TASK REQUIREMENTS: The reply must return each line of the data exactly.

Start of RECORDS PROVIDED

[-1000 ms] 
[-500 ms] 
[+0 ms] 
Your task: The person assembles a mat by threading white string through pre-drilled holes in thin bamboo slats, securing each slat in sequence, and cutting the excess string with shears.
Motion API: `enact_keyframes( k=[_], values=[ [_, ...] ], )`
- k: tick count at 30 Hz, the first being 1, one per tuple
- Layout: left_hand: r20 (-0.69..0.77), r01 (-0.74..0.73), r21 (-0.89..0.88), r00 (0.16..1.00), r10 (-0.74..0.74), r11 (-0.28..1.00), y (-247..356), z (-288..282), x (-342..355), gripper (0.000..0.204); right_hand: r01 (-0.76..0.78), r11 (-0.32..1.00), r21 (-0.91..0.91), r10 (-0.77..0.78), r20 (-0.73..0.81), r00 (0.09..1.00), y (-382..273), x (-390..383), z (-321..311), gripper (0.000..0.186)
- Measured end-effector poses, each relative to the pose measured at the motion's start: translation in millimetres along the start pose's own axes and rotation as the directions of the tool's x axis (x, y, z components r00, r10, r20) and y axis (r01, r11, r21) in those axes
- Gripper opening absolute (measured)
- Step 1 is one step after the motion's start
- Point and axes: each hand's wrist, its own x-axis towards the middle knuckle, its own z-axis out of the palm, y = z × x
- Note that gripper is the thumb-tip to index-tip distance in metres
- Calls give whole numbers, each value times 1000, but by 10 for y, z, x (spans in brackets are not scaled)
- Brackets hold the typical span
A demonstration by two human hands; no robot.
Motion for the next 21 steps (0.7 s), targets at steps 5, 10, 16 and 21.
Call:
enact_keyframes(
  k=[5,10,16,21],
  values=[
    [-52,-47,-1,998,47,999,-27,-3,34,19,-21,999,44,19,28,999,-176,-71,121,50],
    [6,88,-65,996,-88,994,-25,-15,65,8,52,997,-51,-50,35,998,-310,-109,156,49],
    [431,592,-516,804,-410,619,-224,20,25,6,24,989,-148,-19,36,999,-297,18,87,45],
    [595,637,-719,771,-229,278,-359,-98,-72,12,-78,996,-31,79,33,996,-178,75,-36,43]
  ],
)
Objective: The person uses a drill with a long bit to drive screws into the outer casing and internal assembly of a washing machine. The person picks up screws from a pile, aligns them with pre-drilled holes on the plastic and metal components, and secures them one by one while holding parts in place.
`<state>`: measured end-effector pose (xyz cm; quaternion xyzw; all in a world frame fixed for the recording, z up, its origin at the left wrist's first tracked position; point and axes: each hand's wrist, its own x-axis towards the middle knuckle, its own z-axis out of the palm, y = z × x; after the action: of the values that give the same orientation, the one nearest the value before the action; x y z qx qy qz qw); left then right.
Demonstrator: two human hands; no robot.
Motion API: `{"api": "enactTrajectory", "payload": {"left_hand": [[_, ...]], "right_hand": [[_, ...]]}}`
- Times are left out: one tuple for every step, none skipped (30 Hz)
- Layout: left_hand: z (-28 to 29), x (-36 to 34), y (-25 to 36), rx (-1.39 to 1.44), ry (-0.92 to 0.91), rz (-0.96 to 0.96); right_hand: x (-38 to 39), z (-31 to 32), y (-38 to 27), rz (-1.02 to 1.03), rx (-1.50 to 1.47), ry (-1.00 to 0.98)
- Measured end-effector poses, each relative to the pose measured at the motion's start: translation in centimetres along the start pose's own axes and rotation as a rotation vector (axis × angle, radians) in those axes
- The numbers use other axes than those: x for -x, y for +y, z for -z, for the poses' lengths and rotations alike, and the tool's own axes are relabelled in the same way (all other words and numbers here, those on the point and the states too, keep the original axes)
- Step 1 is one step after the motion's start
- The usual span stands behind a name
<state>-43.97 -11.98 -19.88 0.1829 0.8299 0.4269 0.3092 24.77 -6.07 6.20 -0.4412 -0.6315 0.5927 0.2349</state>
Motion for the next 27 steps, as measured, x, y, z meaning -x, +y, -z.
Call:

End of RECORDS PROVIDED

YOUR RESPONSE:
[-1000 ms] 
[-500 ms] 
[+0 ms] 
Your task: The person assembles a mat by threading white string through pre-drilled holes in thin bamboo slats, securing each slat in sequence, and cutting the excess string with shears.
Motion API: `enact_keyframes( k=[_], values=[ [_, ...] ], )`
- k: tick count at 30 Hz, the first being 1, one per tuple
- Layout: left_hand: r20 (-0.69..0.77), r01 (-0.74..0.73), r21 (-0.89..0.88), r00 (0.16..1.00), r10 (-0.74..0.74), r11 (-0.28..1.00), y (-247..356), z (-288..282), x (-342..355), gripper (0.000..0.204); right_hand: r01 (-0.76..0.78), r11 (-0.32..1.00), r21 (-0.91..0.91), r10 (-0.77..0.78), r20 (-0.73..0.81), r00 (0.09..1.00), y (-382..273), x (-390..383), z (-321..311), gripper (0.000..0.186)
- Measured end-effector poses, each relative to the pose measured at the motion's start: translation in millimetres along the start pose's own axes and rotation as the directions of the tool's x axis (x, y, z components r00, r10, r20) and y axis (r01, r11, r21) in those axes
- Gripper opening absolute (measured)
- Step 1 is one step after the motion's start
- Point and axes: each hand's wrist, its own x-axis towards the middle knuckle, its own z-axis out of the palm, y = z × x
- Note that gripper is the thumb-tip to index-tip distance in metres
- Calls give whole numbers, each value times 1000, but by 10 for y, z, x (spans in brackets are not scaled)
- Brackets hold the typical span
A demonstration by two human hands; no robot.
Motion for the next 21 steps (0.7 s), targets at steps 5, 10, 16 and 21.
Call:
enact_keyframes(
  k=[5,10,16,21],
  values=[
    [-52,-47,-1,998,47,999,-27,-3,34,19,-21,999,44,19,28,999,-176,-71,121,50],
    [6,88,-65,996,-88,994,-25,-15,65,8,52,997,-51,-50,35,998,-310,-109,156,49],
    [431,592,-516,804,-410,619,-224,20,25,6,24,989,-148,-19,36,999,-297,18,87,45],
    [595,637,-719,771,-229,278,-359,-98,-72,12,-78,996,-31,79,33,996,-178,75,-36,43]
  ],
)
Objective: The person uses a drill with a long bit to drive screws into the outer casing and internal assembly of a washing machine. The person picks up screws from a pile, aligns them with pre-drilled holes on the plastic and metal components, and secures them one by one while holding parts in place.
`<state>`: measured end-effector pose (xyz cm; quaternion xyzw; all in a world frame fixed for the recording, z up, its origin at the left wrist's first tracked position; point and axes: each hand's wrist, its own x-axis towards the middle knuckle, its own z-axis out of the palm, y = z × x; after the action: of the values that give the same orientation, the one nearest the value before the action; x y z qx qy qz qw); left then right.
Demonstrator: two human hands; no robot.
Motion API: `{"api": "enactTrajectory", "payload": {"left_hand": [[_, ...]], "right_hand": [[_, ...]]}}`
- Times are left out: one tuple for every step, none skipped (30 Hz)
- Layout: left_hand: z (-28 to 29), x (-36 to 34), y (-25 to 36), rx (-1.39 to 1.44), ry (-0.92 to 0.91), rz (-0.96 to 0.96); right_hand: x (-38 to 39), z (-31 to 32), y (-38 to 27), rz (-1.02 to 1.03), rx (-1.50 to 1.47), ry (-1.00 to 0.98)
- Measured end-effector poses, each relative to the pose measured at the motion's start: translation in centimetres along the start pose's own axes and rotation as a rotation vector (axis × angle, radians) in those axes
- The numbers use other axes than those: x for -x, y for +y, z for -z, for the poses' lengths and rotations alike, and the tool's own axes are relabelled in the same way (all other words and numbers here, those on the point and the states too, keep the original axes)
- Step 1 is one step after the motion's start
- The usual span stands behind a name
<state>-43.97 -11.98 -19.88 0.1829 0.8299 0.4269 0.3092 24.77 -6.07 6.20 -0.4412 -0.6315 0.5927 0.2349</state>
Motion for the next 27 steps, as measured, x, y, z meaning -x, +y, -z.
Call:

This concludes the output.